The data that follows is to be given again, exactly as written.
────────────────────
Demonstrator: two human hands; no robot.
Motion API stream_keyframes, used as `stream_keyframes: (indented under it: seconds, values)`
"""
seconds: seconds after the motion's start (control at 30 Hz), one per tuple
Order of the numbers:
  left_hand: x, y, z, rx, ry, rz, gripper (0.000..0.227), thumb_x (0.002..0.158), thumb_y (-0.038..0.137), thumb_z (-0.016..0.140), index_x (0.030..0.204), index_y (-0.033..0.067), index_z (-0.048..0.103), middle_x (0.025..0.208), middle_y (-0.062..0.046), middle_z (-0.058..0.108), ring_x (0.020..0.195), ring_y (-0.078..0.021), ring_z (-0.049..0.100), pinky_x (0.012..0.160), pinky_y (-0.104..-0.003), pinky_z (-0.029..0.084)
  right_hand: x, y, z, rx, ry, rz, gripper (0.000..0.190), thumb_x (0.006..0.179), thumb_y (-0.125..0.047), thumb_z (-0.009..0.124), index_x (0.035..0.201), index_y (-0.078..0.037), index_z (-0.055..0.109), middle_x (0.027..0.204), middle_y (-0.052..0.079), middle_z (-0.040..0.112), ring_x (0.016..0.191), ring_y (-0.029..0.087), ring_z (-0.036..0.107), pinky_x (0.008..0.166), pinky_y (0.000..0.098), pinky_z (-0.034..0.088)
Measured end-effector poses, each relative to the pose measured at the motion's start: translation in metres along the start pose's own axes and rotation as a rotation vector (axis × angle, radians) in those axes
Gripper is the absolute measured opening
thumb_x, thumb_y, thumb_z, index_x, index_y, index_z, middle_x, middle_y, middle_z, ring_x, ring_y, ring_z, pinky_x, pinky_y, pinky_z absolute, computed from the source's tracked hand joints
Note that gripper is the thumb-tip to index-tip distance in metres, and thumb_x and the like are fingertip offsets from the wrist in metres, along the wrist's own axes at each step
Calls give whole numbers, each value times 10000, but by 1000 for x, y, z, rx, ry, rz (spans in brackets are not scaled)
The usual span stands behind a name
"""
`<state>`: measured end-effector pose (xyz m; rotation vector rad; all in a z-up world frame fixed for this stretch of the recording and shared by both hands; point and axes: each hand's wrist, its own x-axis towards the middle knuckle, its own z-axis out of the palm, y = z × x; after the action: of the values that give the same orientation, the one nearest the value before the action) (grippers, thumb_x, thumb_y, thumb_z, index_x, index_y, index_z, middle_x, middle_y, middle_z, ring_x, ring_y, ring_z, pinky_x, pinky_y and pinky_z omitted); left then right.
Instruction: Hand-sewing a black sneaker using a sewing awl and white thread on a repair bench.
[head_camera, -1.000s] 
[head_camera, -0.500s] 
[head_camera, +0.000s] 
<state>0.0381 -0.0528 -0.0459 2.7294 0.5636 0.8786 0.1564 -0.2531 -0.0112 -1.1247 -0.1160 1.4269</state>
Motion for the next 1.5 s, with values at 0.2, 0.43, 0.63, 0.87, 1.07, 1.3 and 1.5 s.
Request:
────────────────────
_Exercise response:_
Demonstrator: two human hands; no robot.
Motion API stream_keyframes, used as `stream_keyframes: (indented under it: seconds, values)`
"""
seconds: seconds after the motion's start (control at 30 Hz), one per tuple
Order of the numbers:
  left_hand: x, y, z, rx, ry, rz, gripper (0.000..0.227), thumb_x (0.002..0.158), thumb_y (-0.038..0.137), thumb_z (-0.016..0.140), index_x (0.030..0.204), index_y (-0.033..0.067), index_z (-0.048..0.103), middle_x (0.025..0.208), middle_y (-0.062..0.046), middle_z (-0.058..0.108), ring_x (0.020..0.195), ring_y (-0.078..0.021), ring_z (-0.049..0.100), pinky_x (0.012..0.160), pinky_y (-0.104..-0.003), pinky_z (-0.029..0.084)
  right_hand: x, y, z, rx, ry, rz, gripper (0.000..0.190), thumb_x (0.006..0.179), thumb_y (-0.125..0.047), thumb_z (-0.009..0.124), index_x (0.035..0.201), index_y (-0.078..0.037), index_z (-0.055..0.109), middle_x (0.027..0.204), middle_y (-0.052..0.079), middle_z (-0.040..0.112), ring_x (0.016..0.191), ring_y (-0.029..0.087), ring_z (-0.036..0.107), pinky_x (0.008..0.166), pinky_y (0.000..0.098), pinky_z (-0.034..0.088)
Measured end-effector poses, each relative to the pose measured at the motion's start: translation in metres along the start pose's own axes and rotation as a rotation vector (axis × angle, radians) in those axes
Gripper is the absolute measured opening
thumb_x, thumb_y, thumb_z, index_x, index_y, index_z, middle_x, middle_y, middle_z, ring_x, ring_y, ring_z, pinky_x, pinky_y, pinky_z absolute, computed from the source's tracked hand joints
Note that gripper is the thumb-tip to index-tip distance in metres, and thumb_x and the like are fingertip offsets from the wrist in metres, along the wrist's own axes at each step
Calls give whole numbers, each value times 10000, but by 1000 for x, y, z, rx, ry, rz (spans in brackets are not scaled)
The usual span stands behind a name
"""
`<state>`: measured end-effector pose (xyz m; rotation vector rad; all in a z-up world frame fixed for this stretch of the recording and shared by both hands; point and axes: each hand's wrist, its own x-axis towards the middle knuckle, its own z-axis out of the palm, y = z × x; after the action: of the values that give the same orientation, the one nearest the value before the action) (grippers, thumb_x, thumb_y, thumb_z, index_x, index_y, index_z, middle_x, middle_y, middle_z, ring_x, ring_y, ring_z, pinky_x, pinky_y and pinky_z omitted); left then right.
Instruction: Hand-sewing a black sneaker using a sewing awl and white thread on a repair bench.
[head_camera, -1.000s] 
[head_camera, -0.500s] 
[head_camera, +0.000s] 
<state>0.0381 -0.0528 -0.0459 2.7294 0.5636 0.8786 0.1564 -0.2531 -0.0112 -1.1247 -0.1160 1.4269</state>
Motion for the next 1.5 s, with values at 0.2, 0.43, 0.63, 0.87, 1.07, 1.3 and 1.5 s.
Request:

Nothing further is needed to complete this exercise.